As mentioned above, generally there are no problems. In fact, you will often have problems getting a decent photo because of the hundreds of people in front of you already taking photos. The Mona Lisa below was a classic example. In hindsight, I would have loved to have a front-on photo, but at the time I couldn't be bothered battling the crowds.

But as you've noticed, there are some places where photography and bags (including handbags) are prohibited. You can be reasonably assured that these places will have well manned check-in counters to leave your equipment. I've had to check-in cameras and bags at many museums across Europe and have never had a problem. 

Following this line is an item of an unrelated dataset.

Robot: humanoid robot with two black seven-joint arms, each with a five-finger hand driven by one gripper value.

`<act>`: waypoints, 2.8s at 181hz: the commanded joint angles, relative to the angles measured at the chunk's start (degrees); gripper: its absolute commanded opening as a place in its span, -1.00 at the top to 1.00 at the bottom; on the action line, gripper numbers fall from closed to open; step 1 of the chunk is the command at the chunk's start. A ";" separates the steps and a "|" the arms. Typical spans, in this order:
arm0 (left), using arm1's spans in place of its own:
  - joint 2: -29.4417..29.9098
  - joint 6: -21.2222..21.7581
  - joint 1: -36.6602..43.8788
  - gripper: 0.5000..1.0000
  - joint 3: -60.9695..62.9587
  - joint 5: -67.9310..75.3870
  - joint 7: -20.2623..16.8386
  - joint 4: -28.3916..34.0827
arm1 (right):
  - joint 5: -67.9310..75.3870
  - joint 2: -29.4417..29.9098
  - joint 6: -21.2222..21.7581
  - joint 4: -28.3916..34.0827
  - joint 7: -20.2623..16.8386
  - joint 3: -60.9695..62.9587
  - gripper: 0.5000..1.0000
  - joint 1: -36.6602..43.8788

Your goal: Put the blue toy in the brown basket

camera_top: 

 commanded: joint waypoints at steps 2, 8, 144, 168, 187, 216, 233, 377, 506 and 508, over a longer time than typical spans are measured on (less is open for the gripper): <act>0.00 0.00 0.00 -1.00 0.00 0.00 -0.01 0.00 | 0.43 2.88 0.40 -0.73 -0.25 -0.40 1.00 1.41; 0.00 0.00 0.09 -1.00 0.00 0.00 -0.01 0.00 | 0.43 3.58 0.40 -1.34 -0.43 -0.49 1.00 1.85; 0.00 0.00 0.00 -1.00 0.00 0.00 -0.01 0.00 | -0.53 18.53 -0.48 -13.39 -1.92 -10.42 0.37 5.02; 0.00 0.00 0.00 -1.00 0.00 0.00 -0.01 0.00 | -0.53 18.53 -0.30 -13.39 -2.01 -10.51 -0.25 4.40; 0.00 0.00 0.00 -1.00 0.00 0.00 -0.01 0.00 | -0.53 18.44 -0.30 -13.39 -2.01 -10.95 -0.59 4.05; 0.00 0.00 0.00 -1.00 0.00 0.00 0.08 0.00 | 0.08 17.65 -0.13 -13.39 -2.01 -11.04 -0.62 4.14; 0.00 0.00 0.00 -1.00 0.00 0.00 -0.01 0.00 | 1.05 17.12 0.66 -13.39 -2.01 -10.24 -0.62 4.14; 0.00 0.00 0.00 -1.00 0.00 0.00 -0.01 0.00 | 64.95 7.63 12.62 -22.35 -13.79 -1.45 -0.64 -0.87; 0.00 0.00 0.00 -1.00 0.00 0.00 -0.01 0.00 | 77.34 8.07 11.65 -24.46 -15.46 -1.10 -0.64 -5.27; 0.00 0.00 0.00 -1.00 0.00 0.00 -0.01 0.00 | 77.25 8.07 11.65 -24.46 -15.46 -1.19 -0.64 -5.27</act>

Checking-in a camera and lenses at a museum is probably less of a security risk than leaving it in your hotel. Plus, if you don't take it with you, you'll miss out on the photo opportunities while walking around.


----------



## pp77 (Feb 1, 2012)

Within the last years I have visited Paris several times. You can take pictures in almost all museums, assumed that the flash is turned out without any further restrictions. 
Your 70-200 might also be a good lens for taken pictures of painters up at Montmartre or people selling stuff at the boothes along the Seine. Those usually do not like to be photographed at all.
Take a fast lens for interior shootings in Notre Dame, Saint Chapel or Museums like L'Orangerie.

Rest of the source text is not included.